Could someone please walk me through the calculations needed? Much appreciated.

2. Jun 22, 2004

### graphic7

I think I've finally figured out. I had it explained to me visually, which didn't make sense. By visually, I am referring to the whole vector "arrow" idea which always troubles me.

3. Jun 22, 2004

### Muzza

Look up the Gram-Schmidt process.

Or consider the image I've attached. The vectors are probably pointing in the wrong directions, but it doesn't really matter. The red vector (call it $$a_o$$) is orthogonal to b, and the green vector (call it $$a_p$$) is parallel to b. Now, a_p is the projection of a onto b, and there's a nice formula for finding it:

$$a_p = \frac{a.b}{b.b} * b$$

(It's easy to prove, see any linear algebra text).

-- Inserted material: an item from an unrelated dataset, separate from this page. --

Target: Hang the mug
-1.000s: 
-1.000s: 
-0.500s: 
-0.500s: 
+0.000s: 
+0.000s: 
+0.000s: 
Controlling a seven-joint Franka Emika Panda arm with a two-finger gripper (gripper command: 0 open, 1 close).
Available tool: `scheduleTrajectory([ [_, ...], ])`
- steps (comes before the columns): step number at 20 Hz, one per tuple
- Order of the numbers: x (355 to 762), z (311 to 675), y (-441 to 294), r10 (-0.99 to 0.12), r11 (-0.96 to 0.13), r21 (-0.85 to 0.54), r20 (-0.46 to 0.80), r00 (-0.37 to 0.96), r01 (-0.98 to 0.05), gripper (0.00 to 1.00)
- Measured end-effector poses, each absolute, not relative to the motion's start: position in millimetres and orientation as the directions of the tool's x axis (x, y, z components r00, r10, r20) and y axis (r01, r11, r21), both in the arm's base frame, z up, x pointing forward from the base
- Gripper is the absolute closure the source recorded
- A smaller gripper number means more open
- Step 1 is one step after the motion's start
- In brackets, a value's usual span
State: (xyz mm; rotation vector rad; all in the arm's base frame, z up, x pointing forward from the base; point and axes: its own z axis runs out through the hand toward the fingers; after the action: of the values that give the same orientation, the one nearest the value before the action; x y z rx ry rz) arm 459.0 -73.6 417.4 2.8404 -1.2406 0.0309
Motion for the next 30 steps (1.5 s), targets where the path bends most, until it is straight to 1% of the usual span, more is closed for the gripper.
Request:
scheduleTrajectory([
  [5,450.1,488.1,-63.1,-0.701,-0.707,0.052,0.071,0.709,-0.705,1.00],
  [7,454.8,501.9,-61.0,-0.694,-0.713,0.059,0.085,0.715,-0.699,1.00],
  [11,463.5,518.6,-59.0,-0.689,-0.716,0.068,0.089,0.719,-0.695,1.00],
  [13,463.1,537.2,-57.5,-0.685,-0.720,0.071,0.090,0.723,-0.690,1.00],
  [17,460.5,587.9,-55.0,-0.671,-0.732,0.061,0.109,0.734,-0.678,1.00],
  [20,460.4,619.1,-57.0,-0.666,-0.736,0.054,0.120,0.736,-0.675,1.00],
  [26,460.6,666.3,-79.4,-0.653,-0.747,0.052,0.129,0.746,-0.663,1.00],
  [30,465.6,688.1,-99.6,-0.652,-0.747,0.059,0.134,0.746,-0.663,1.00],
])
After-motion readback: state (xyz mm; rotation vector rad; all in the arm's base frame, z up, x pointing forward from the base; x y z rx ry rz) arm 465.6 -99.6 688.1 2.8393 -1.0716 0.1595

After some calculations, we find that $$a_p = \left(\begin{array}{cc}-9/10, & 27/10\end{array}\right)$$. But since $$a = a_p + a_o$$, we have that $$a_o = a - a_p = \left(\begin{array}{cc}3, & 4\end{array}\right) - \left(\begin{array}{cc}-9/10, & 27/10\end{array}\right) = \left(\begin{array}{cc}39/10, & 13/10\end{array}\right)$$. And so, we have "created" a vector that's orthogonal to b, so you can chose a_o and b as the basis vectors. (Of course, you've got to normalize them first, but that's trivial).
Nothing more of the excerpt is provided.